Wan Tobat, satu-satunya orang yang melepas kepergian buya. Tukang pangkas itu sudah berkali-kali meyakinkan orang-orang bahwa buya Ibrahim Mufti pergi berjihad, memadamkan api yang hendak meluluhlantakkan Baitullah di Mekah. Tapi, mereka masih sukar mempercayai kebenaran cerita Wan Tobat, antara percaya dan tidak. Malah ada yang menganggap kesaksian itu mengada-ada, tak masuk akal, omong kosong yang dibuat-buat.
’’Buya itu wali. Dalam sekali kerdipan mata, beliau bisa tiba di Mekah.’’
’’Andai bumi yang bulat ini ada tangkainya serupa buah Manggis, buya akan menjinjingnya ke mana-mana.’’
’’Apa lagi yang kalian sangsikan?’’
Berbulan-bulan, peristiwa menghilangnya buya masih menjadi duri dalam daging bagi orang-orang Taram. Mereka sulit menerima kenyataan. Apa mau dikata, Buya sungguh-sungguh telah tiada. Kesangsian mereka pada keterangan Wan Tobat terjawab setelah mendengar cerita dari Wan Tongkin. Warga kampung sebelah, yang pulang setelah berpuluh tahun hidup dan tinggal di tanah suci. Semula Wan Tongkin mendalami ilmu-ilmu agama di Mekah. Setelah pendidikannya tamat, ia tidak kembali pulang ke kampung. Tapi memilih menjadi pedagang lukisan kaligrafi dan kopiah haji di wilayah sekitar Masjid al-Haram. Meluap-meluap lelaki ringkih itu berkisah tentang peristiwa kebakaran Ka’bah, beberapa hari sebelum kepulangannya.
’’Baitullah nyaris hangus jadi abu.’’
’’Siapa yang memadamkan api itu?’’ tanya orang-orang.
’’Untunglah ada seorang lelaki tua. Secepat kilat, ia meloncat ke puncak Ka’bah. Dari ujung tongkatnya mengucur air. Deras, seperti air yang muncrat dari selang pemadam kebakaran. Sekejap, api yang menjalar-jalar itu padam.’’
’’Masih ingat ciri-ciri orang itu?’’
’’Agak ganjil. Kepalanya culun sebelah. Sebelah kiri gundul, sebelah kanan masih ada rambut.’’
Sepeninggal buya, pengajian tasawuf dilanjutkan oleh tiga orang murid kesayangan buya Ibrahim Mufti. Haji Malih, Haji Amak dan Haji Djamil. Mereka juga memiliki banyak keistimewaan seperti buya. Dari Haji Djamil, orang-orang Taram menjawab wasiat tentang buya. Ia pernah bermimpi bertemu arwah buya. Ternyata, tak lama setelah peristiwa kebakaran Ka’bah, buya meninggal. Dalam mimpi itu, Haji Djamil bermohon agar buya memberitahukan di mana beliau dikuburkan. Agar kelak orang-orang Taram dapat berziarah ke makam beliau.
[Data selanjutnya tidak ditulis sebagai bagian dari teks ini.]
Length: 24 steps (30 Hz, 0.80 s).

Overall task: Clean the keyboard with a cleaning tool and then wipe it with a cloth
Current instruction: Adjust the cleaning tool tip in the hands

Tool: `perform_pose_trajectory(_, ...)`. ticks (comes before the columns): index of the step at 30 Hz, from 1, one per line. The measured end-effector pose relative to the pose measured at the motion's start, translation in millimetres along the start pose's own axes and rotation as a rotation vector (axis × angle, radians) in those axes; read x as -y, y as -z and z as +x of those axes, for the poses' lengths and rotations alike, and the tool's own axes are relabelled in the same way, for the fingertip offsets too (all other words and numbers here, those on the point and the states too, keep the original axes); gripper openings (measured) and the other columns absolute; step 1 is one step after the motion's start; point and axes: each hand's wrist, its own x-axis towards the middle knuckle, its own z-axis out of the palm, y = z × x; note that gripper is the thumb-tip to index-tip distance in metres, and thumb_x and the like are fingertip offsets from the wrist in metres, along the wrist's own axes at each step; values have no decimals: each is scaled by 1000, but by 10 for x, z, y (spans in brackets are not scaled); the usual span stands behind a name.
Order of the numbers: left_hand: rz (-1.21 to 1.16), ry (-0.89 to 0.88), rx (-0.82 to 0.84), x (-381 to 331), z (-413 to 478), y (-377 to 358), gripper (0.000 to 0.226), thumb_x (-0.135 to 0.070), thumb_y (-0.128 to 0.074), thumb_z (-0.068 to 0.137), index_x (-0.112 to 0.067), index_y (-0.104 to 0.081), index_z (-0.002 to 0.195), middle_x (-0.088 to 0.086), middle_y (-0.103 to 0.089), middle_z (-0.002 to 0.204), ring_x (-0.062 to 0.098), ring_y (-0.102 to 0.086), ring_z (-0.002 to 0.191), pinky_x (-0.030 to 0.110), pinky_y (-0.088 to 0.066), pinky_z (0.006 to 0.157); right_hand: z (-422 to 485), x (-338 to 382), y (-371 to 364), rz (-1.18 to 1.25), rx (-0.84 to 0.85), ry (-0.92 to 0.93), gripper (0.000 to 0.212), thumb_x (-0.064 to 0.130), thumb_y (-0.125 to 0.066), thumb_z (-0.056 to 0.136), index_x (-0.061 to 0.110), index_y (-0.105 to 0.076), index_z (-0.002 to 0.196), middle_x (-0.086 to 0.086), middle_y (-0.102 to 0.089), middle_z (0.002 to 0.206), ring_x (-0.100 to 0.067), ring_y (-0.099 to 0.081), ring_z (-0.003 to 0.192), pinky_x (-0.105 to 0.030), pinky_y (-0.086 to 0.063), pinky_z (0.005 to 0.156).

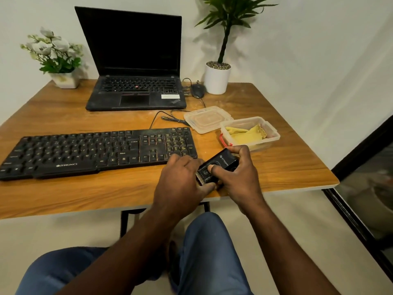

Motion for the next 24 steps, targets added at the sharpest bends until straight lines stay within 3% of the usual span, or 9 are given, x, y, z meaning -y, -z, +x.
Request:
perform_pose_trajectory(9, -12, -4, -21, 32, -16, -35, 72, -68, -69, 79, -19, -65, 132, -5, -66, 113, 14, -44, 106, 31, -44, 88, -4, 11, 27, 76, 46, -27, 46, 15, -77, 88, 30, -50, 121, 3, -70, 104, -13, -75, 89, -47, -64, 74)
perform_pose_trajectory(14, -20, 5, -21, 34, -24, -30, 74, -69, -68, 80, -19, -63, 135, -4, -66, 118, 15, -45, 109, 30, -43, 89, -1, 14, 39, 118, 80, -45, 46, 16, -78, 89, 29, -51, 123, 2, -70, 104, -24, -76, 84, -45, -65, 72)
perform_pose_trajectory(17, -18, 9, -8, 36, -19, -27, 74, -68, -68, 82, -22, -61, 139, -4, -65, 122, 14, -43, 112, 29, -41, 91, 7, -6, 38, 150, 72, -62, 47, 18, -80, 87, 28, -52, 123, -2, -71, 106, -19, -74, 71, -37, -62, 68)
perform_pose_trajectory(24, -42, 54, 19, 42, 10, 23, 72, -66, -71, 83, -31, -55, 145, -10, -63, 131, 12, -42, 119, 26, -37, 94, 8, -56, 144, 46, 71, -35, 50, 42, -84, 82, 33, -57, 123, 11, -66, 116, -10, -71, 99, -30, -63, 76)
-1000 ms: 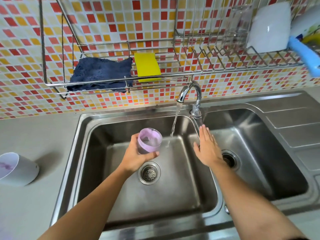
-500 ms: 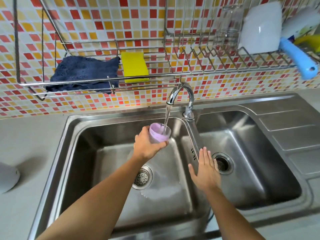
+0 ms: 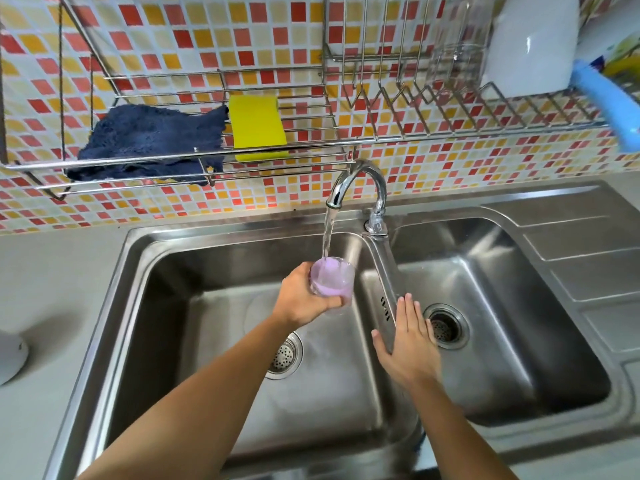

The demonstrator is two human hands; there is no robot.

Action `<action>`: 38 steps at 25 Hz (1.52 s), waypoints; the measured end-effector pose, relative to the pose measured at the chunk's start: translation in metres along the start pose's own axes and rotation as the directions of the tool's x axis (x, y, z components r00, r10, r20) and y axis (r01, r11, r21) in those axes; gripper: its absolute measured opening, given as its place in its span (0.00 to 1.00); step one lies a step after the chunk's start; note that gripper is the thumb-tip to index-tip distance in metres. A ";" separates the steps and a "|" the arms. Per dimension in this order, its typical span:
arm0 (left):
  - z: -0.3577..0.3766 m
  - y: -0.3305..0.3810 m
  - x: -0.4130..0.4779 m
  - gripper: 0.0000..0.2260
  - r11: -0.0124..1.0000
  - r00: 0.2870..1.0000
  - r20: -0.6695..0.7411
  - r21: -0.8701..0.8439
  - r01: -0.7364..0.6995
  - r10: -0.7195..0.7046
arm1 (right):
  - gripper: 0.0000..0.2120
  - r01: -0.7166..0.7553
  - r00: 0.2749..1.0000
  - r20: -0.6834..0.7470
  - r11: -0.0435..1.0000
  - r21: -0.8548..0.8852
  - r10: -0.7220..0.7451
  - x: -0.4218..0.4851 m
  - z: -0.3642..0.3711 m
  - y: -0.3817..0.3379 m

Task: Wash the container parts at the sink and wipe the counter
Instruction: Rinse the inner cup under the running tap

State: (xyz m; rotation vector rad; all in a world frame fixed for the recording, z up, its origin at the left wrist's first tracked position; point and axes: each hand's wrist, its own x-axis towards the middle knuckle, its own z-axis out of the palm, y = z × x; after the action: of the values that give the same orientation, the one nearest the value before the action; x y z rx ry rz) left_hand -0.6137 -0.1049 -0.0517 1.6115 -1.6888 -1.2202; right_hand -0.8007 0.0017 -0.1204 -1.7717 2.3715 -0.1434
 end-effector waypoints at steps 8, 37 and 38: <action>-0.008 0.004 0.000 0.31 1.000 1.000 0.030 0.012 0.007 -0.008 | 0.42 -0.002 1.000 0.007 1.000 0.023 0.002 0.000 -0.001 0.001; -0.016 -0.006 0.005 0.35 0.998 1.000 0.023 0.065 0.010 -0.012 | 0.22 -0.052 0.951 -0.226 0.833 0.551 0.210 0.020 -0.027 0.004; -0.016 -0.005 0.005 0.35 0.998 1.000 0.027 0.058 0.004 -0.006 | 0.20 -0.030 0.942 -0.270 0.852 0.522 0.198 0.035 -0.038 0.004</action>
State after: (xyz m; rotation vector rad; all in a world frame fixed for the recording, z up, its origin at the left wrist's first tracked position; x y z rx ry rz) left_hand -0.5986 -0.1135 -0.0494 1.6412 -1.7530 -1.2107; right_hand -0.8220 -0.0313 -0.0869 -1.4219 2.3213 -1.0133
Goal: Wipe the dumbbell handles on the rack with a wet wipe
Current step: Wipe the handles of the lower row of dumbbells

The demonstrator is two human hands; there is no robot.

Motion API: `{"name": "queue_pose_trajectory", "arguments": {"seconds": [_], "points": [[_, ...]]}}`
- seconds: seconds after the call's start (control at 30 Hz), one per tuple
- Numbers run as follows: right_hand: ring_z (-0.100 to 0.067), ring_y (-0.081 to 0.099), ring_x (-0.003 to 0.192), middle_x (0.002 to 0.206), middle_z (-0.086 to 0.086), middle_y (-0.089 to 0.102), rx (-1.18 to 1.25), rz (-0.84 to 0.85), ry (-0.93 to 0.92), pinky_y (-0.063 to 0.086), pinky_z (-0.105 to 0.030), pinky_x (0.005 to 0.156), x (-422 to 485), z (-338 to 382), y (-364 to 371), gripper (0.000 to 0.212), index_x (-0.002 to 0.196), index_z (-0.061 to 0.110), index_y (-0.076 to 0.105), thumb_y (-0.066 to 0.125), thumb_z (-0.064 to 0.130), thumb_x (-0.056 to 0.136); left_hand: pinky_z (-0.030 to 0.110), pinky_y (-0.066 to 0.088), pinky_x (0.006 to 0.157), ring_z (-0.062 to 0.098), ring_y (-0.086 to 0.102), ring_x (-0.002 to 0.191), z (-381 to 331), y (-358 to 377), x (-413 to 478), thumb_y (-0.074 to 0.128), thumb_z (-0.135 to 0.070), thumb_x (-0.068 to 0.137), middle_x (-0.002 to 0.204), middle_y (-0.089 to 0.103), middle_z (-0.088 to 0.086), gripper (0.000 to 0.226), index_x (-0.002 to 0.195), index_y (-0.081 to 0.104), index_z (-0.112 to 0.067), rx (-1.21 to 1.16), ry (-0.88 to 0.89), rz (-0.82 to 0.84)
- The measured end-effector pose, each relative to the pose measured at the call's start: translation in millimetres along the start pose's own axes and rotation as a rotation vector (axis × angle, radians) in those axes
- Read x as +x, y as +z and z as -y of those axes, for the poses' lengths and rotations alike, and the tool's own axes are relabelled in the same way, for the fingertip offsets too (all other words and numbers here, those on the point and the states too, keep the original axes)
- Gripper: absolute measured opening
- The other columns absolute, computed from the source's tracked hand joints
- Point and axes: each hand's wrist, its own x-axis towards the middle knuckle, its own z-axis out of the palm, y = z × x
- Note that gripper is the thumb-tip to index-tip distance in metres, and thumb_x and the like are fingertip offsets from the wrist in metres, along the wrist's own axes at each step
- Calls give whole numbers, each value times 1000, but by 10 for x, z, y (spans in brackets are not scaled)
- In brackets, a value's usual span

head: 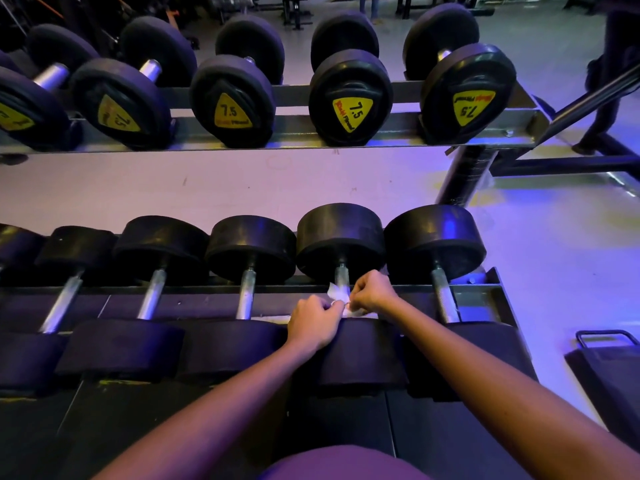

’’Bila muncul cahaya di malam bukan terang bulan, di sanalah saya.’’
’’Bagaimana cara kami mengenali cahaya itu?’’
’’Menggumpal, membulat, dan membesar seperti bola api. Melayang-layang dan berputar seperti gasing. Galilah kuburan persis di setentang cahaya itu! Di sanalah makam saya.’’
Bilal dan Katik sudah tiada. Begitu pun orang-orang yang dulu setia menjaga Surau Tuo dan makam buya. Satu per satu meninggal, hingga tak ada lagi yang tahu sejarah surau dan makam keramat itu. Surau lengang. Tak ada hiruk suara anak-anak mengeja alif-ba-ta. Tak ada salat berjamaah, pengajian, apalagi wirid. Surau kotor, kumuh dan berdebu. Sama seperti makam buya yang tak terawat, penuh rumput dan berlumut.
Tapi, Kepala Bandar makin ramai. Mungkin karena suasananya tenang dan sejuk. Airnya jernih, ikannya jinak. Setiap hari berpuluh-puluh pasang muda-mudi (laki-laki dan perempuan) berboncengan sepeda motor beriring-iringan menuju lokasi mata air tertua itu. Di balik semak-semak sepanjang pinggir sungai, tersedia pondok-pondok bambu yang disewakan bagi setiap pasangan. Mereka leluasa berbuat apa saja. Tanpa ada yang mengusik dan menganggu. Tak ada yang tahu, Kepala Bandar yang sudah mesum dan penuh maksiat itu, dulu tempat suci yang dihormati. Konon, buya Ibrahim Mufti pernah menancapkan tongkat keramatnya untuk memperoleh mata air. Di sana pula buya kerap berdoa, memohon keberkahan dan kelimpahan rezeki bagi orang-orang Taram.